Problem to work on: Write the data below out exactly as it stands. Do not include the pictures.

Exercise data:
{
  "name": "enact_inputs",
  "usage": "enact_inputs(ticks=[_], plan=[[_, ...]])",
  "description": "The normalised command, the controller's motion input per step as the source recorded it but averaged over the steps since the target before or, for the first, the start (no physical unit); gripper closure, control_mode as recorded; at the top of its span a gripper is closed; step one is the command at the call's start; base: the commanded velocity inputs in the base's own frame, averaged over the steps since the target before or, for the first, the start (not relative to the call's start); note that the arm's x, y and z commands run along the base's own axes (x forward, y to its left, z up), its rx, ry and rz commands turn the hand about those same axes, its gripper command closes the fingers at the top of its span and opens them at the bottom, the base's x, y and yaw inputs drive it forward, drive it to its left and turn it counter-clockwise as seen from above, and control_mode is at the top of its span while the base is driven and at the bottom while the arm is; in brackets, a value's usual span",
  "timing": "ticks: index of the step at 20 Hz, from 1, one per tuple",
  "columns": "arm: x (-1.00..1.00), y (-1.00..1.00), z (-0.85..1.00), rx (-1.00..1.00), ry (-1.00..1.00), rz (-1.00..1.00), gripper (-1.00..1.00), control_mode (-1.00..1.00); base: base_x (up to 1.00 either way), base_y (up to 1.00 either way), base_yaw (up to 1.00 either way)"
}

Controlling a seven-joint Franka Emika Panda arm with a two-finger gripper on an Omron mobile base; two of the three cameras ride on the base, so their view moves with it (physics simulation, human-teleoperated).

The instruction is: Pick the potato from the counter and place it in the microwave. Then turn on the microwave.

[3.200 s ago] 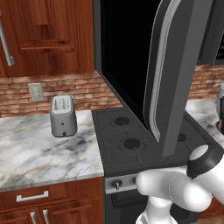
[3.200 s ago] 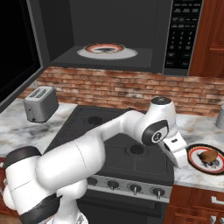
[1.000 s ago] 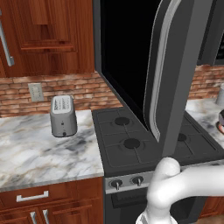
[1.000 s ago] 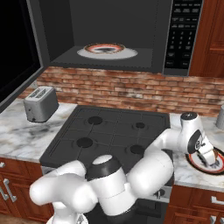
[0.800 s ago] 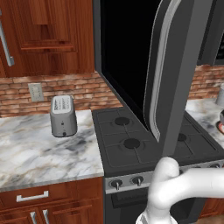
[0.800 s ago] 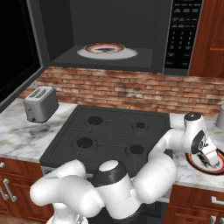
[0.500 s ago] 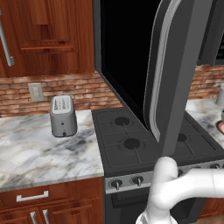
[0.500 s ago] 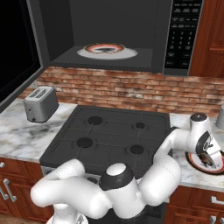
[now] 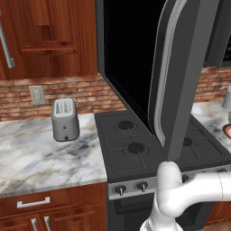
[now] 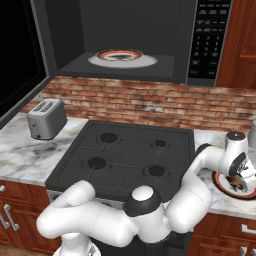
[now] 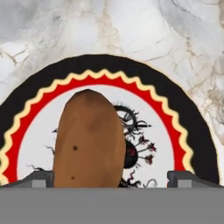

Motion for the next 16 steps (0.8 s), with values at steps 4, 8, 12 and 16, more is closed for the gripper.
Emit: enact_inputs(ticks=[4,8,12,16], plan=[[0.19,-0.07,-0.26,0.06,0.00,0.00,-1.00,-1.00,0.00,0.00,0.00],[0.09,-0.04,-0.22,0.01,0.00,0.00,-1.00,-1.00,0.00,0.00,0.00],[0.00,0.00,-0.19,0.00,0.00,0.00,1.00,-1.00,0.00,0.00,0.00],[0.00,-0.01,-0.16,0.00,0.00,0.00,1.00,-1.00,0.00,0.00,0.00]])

Solution to this exercise:
{
  "name": "enact_inputs",
  "usage": "enact_inputs(ticks=[_], plan=[[_, ...]])",
  "description": "The normalised command, the controller's motion input per step as the source recorded it but averaged over the steps since the target before or, for the first, the start (no physical unit); gripper closure, control_mode as recorded; at the top of its span a gripper is closed; step one is the command at the call's start; base: the commanded velocity inputs in the base's own frame, averaged over the steps since the target before or, for the first, the start (not relative to the call's start); note that the arm's x, y and z commands run along the base's own axes (x forward, y to its left, z up), its rx, ry and rz commands turn the hand about those same axes, its gripper command closes the fingers at the top of its span and opens them at the bottom, the base's x, y and yaw inputs drive it forward, drive it to its left and turn it counter-clockwise as seen from above, and control_mode is at the top of its span while the base is driven and at the bottom while the arm is; in brackets, a value's usual span",
  "timing": "ticks: index of the step at 20 Hz, from 1, one per tuple",
  "columns": "arm: x (-1.00..1.00), y (-1.00..1.00), z (-0.85..1.00), rx (-1.00..1.00), ry (-1.00..1.00), rz (-1.00..1.00), gripper (-1.00..1.00), control_mode (-1.00..1.00); base: base_x (up to 1.00 either way), base_y (up to 1.00 either way), base_yaw (up to 1.00 either way)"
}

Controlling a seven-joint Franka Emika Panda arm with a two-finger gripper on an Omron mobile base; two of the three cameras ride on the base, so their view moves with it (physics simulation, human-teleoperated).

The instruction is: Pick the potato from the counter and place it in the microwave. Then turn on the microwave.

[3.200 s ago] 
[3.200 s ago] 
[1.000 s ago] 
[1.000 s ago] 
[0.800 s ago] 
[0.800 s ago] 
[0.500 s ago] 
[0.500 s ago] 
[now] 
[now] 
[now] 

Motion for the next 16 steps (0.8 s), with values at steps 4, 8, 12 and 16, more is closed for the gripper.
Emit: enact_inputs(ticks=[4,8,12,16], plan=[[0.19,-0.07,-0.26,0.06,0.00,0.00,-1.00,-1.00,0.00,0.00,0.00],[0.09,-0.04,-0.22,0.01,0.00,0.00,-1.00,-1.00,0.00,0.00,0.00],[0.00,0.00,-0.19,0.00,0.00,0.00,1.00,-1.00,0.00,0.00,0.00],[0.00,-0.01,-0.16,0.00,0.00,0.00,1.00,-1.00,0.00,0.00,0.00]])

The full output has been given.